Summer came again. Penny kept away from the roof. Didn't look at the stars. Deleted the pictures from her computer. She pretended the _Godspeed_ didn't exist, although Bernadette and Sheldon accepted the offers, although Howard and Bernadette eloped because she was supposed to be cryogenically frozen before their wedding date, although Sheldon fought with Leonard and Raj over every little thing.

Three months before Sheldon and Bernadette were scheduled for freezing, Penny found herself once more on the roof of the building. It was cloudy, and she couldn't see the stars, so she pulled the first letter Sheldon received about the expedition from her pocket. It was wrinkled and fragile, and there wasn't enough light to read it, but she still had it memorized anyway.

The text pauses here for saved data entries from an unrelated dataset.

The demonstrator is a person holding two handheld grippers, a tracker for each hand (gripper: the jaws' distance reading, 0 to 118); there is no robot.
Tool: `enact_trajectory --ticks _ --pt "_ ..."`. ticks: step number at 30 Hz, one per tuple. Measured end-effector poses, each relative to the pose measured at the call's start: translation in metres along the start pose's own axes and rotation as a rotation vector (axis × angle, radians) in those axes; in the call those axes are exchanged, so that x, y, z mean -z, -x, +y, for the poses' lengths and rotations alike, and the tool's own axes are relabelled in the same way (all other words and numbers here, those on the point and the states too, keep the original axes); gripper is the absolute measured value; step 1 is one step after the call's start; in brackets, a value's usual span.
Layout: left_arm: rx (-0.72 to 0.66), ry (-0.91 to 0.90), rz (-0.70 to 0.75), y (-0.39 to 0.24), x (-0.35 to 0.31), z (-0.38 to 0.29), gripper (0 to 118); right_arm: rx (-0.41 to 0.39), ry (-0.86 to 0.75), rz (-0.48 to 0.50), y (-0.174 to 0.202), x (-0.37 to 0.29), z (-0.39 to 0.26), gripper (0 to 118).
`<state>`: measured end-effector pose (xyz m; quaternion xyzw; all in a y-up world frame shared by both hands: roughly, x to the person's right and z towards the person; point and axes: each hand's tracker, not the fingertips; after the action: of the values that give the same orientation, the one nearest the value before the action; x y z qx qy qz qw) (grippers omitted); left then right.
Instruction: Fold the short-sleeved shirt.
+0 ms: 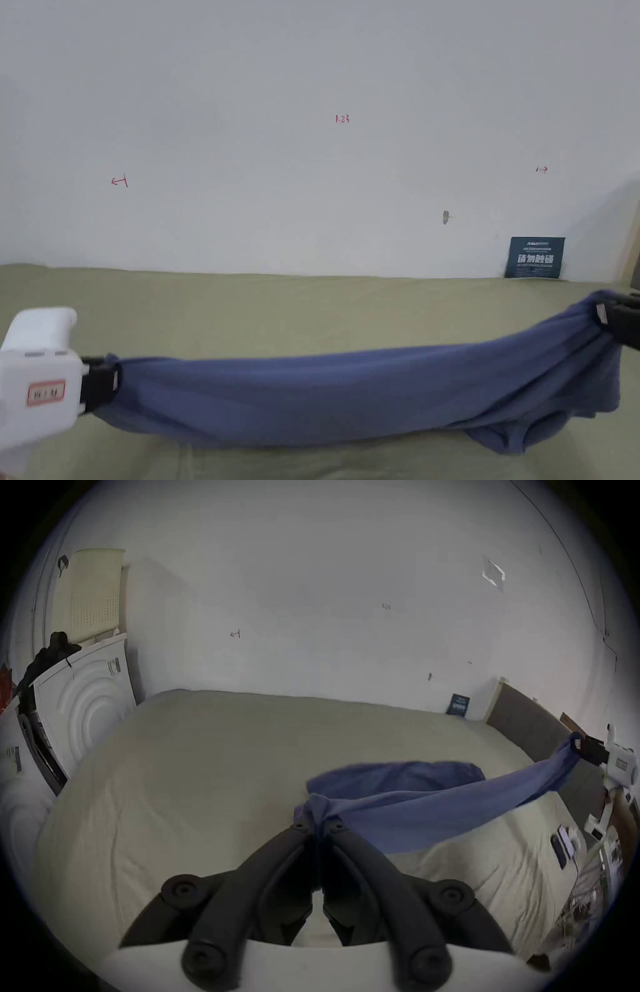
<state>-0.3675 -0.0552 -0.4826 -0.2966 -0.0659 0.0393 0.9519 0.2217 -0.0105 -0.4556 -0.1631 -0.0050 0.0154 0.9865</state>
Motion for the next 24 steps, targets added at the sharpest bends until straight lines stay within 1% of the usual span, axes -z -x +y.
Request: enact_trajectory --ticks 4,5,8,12,14,15,18,21,24 --pt "-0.045 0.026 -0.017 0.005 -0.017 -0.039 4 0.023 0.01 0.007 0.0 -0.037 -0.037 2" --pt "-0.05 0.056 -0.021 0.008 -0.02 -0.047 4 0.043 0.026 0.004 0.001 -0.044 -0.048 2" --pt "-0.059 0.074 -0.018 0.013 -0.028 -0.076 4 0.067 0.082 0.006 0.003 -0.059 -0.079 2" --pt "-0.07 0.115 -0.024 0.017 -0.033 -0.106 4 0.109 0.181 -0.005 0.007 -0.068 -0.119 2" --pt "-0.064 0.129 -0.028 0.018 -0.034 -0.121 4 0.093 0.231 -0.011 0.008 -0.071 -0.137 2" --pt "-0.059 0.136 -0.033 0.018 -0.033 -0.126 4 0.1 0.23 -0.015 0.006 -0.07 -0.146 2" --pt "-0.054 0.166 -0.03 0.021 -0.027 -0.145 4 0.143 0.278 -0.024 0.002 -0.076 -0.168 2" --pt "-0.046 0.18 -0.036 0.02 -0.026 -0.16 4 0.148 0.301 -0.03 -0.002 -0.086 -0.185 2" --pt "-0.027 0.191 -0.039 0.018 -0.03 -0.171 4 0.133 0.31 -0.034 -0.003 -0.097 -0.197 2"
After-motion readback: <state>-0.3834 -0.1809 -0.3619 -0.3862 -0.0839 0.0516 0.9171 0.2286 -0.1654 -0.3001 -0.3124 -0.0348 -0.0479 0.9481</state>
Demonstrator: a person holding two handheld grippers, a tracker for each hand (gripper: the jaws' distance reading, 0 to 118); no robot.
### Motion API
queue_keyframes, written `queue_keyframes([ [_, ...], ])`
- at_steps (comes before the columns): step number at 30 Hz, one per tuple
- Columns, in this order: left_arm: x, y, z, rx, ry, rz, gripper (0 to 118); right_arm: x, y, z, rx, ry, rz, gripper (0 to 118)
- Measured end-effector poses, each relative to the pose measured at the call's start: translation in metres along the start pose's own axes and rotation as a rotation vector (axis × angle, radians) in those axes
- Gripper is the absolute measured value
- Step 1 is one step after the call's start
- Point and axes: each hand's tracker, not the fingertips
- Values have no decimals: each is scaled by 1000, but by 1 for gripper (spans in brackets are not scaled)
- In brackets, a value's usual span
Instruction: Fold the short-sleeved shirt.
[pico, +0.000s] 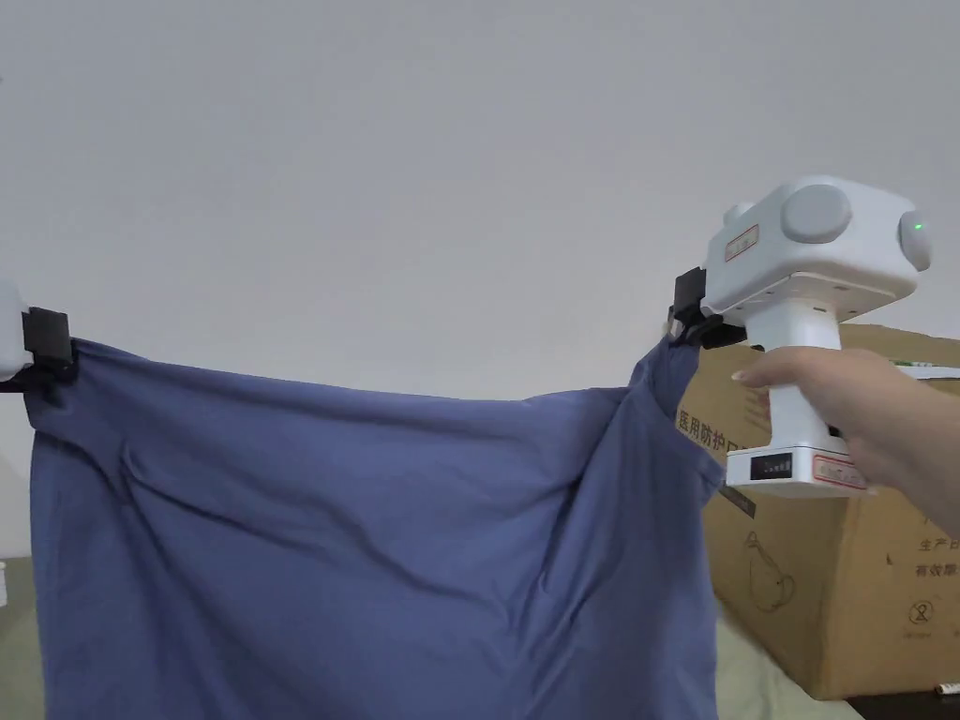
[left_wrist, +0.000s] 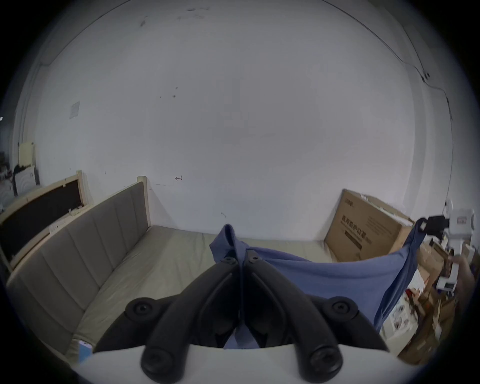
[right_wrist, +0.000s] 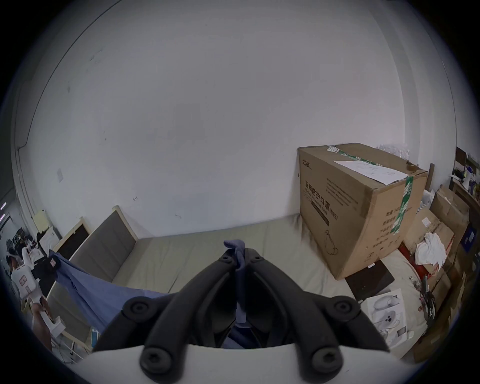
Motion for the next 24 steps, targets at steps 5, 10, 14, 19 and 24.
queue_keyframes([
  [5, -7, -10, -43, 51, 52, 60, 0, -3, -6, -52, 14, -23, -20, 4],
  [10, -21, -44, -57, 86, 87, 55, 0, -5, -35, -83, 9, 11, -3, 4],
  [14, -32, -103, -58, -42, 73, -1, 0, 1, -105, -98, -79, 44, 18, 4],
  [19, -49, -230, -34, -281, 19, 42, 0, 27, -247, -105, -284, 62, 61, 4],
  [24, -62, -349, 17, -493, -29, -28, 0, 68, -384, -92, -502, 35, 36, 4],
])
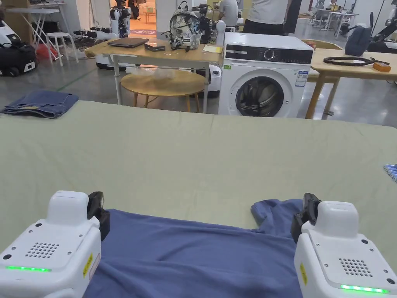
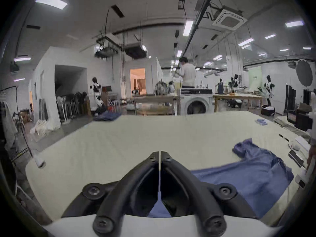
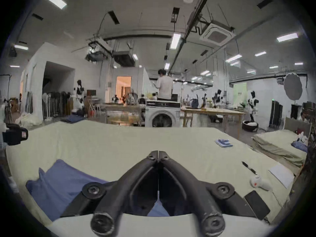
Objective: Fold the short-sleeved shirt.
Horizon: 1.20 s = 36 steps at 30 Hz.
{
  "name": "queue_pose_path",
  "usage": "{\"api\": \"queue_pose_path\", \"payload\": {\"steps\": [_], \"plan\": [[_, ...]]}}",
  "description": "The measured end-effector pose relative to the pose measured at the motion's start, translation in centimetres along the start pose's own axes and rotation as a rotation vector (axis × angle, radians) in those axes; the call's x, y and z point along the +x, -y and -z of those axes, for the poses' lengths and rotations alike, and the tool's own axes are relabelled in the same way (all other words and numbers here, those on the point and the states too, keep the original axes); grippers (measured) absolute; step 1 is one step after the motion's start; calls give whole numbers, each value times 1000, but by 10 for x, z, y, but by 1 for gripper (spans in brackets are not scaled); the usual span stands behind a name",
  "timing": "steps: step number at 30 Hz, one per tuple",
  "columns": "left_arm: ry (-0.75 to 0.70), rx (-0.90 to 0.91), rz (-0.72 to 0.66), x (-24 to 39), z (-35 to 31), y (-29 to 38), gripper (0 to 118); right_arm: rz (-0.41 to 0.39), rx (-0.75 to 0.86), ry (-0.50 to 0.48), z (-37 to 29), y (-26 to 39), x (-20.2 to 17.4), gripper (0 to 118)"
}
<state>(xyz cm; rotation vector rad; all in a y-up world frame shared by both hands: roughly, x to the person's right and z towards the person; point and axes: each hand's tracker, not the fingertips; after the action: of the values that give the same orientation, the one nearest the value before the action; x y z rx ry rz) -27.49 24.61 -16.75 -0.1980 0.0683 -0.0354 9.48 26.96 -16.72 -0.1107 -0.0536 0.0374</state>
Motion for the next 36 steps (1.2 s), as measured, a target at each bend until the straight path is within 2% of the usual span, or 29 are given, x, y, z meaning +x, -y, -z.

She wanted to cry or scream or fight, but mostly she wanted to know why she felt like she was losing more than her friends, why she had spent the last three years trying to believe Sheldon Cooper wouldn't leave her behind.

"Penny," Sheldon's voice startled her, and she dropped the letter. A breeze lifted it before it hit the ground, carrying it off the roof. Penny turned to him, swallowing the pleas trying to escape her mouth. "I need to ask you something."

 

Sheldon agreed to join the expedition under one condition, that he be allowed to bring one friend or family member along. FREX refused at first, but when Bernadette made the same demand, they consented.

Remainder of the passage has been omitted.